Task description: From the line with "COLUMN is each" through the line with "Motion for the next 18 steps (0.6", inclusive, return each line of the data below exactly and leave the rest out.
---*---
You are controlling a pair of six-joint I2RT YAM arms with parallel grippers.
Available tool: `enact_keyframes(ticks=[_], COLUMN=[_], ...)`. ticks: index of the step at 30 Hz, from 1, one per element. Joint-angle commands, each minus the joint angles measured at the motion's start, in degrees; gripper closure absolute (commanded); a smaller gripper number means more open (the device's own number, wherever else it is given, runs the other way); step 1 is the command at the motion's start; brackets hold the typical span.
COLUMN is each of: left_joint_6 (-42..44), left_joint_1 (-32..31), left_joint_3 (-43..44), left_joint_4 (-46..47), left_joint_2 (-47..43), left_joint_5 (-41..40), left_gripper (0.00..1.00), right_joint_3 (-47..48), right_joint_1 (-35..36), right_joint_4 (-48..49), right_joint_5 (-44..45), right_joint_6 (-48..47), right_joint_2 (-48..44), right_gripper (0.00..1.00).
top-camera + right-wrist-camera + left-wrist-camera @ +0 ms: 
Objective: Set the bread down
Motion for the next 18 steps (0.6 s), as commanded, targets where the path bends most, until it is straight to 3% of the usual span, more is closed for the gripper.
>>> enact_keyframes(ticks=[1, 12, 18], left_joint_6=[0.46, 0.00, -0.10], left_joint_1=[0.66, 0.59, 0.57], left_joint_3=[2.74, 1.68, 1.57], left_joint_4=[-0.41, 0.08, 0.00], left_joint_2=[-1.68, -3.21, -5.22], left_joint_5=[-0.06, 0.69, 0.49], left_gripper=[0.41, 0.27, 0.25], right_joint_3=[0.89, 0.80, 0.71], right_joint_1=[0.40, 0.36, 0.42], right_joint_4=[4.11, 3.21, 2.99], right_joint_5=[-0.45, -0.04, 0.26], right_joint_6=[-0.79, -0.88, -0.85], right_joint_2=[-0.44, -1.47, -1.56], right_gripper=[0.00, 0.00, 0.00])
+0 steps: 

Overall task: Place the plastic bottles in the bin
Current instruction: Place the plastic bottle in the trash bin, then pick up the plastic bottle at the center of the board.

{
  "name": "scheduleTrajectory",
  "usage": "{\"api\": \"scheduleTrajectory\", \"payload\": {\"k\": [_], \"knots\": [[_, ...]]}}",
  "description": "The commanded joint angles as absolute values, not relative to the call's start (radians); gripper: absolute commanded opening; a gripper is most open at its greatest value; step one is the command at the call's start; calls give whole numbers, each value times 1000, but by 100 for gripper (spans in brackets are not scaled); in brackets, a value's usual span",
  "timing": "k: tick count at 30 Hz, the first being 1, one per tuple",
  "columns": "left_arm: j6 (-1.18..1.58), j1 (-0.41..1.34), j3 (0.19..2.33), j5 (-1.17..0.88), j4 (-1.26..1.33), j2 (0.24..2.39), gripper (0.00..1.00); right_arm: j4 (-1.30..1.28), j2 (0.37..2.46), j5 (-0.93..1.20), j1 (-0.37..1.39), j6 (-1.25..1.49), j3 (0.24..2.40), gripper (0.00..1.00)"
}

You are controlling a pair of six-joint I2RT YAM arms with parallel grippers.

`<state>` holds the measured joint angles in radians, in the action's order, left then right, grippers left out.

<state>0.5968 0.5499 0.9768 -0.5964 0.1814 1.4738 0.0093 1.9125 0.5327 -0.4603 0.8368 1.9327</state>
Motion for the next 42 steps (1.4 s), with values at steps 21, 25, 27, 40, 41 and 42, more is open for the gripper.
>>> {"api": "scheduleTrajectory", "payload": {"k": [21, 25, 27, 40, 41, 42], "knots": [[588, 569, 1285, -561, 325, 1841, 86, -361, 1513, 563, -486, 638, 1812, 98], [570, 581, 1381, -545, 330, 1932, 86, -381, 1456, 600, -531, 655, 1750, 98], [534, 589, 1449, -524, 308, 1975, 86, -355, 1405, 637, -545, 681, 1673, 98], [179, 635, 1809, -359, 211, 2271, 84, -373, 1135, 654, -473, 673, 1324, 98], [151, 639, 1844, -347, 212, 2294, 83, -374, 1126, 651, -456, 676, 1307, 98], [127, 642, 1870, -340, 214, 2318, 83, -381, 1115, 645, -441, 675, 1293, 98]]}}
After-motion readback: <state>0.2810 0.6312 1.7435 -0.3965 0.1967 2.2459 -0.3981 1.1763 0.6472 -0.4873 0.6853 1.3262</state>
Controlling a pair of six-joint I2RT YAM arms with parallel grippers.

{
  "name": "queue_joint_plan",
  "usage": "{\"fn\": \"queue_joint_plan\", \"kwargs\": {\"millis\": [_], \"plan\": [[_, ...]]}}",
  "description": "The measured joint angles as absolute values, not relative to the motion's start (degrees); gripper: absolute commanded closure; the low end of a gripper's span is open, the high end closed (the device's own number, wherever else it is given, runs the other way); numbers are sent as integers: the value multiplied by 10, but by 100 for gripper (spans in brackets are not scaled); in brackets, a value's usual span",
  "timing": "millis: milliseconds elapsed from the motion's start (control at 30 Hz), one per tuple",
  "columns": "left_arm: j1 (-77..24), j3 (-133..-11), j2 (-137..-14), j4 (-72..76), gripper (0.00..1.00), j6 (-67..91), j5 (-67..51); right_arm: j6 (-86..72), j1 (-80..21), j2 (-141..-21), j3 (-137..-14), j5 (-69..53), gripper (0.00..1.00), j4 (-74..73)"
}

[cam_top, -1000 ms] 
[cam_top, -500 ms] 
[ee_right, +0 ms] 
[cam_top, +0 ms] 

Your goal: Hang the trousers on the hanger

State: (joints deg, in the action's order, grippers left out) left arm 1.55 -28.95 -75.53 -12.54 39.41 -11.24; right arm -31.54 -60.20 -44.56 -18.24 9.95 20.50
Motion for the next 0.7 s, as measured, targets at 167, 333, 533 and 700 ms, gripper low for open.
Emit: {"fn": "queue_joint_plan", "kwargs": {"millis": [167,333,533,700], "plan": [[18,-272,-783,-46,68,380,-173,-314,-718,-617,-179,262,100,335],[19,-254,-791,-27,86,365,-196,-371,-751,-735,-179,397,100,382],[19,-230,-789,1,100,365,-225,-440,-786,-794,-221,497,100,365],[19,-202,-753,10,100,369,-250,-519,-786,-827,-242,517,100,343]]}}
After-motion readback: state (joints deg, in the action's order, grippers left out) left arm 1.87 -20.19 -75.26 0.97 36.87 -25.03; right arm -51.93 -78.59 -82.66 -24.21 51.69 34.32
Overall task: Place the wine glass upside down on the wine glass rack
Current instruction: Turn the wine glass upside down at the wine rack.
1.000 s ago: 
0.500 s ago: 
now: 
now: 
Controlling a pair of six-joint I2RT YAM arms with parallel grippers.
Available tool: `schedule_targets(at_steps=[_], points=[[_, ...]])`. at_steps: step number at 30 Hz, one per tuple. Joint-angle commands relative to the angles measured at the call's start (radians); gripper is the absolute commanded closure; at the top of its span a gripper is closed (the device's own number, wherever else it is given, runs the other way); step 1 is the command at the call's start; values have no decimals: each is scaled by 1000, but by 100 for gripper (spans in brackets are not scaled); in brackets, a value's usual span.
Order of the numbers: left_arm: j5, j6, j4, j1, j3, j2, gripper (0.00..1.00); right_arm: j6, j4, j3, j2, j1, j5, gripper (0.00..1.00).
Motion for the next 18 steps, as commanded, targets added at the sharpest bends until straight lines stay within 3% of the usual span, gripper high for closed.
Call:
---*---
Answer box:
COLUMN is each of: left_joint_6 (-42..44), left_joint_1 (-32..31), left_joint_3 (-43..44), left_joint_4 (-46..47), left_joint_2 (-47..43), left_joint_5 (-41..40), left_gripper (0.00..1.00), right_joint_3 (-47..48), right_joint_1 (-35..36), right_joint_4 (-48..49), right_joint_5 (-44..45), right_joint_6 (-48..47), right_joint_2 (-48..44), right_gripper (0.00..1.00).
top-camera + right-wrist-camera + left-wrist-camera @ +0 ms: 
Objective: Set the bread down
Motion for the next 18 steps (0.6 s), as commanded, targets where the path bends most, until it is straight to 3% of the usual span, more is closed for the gripper.

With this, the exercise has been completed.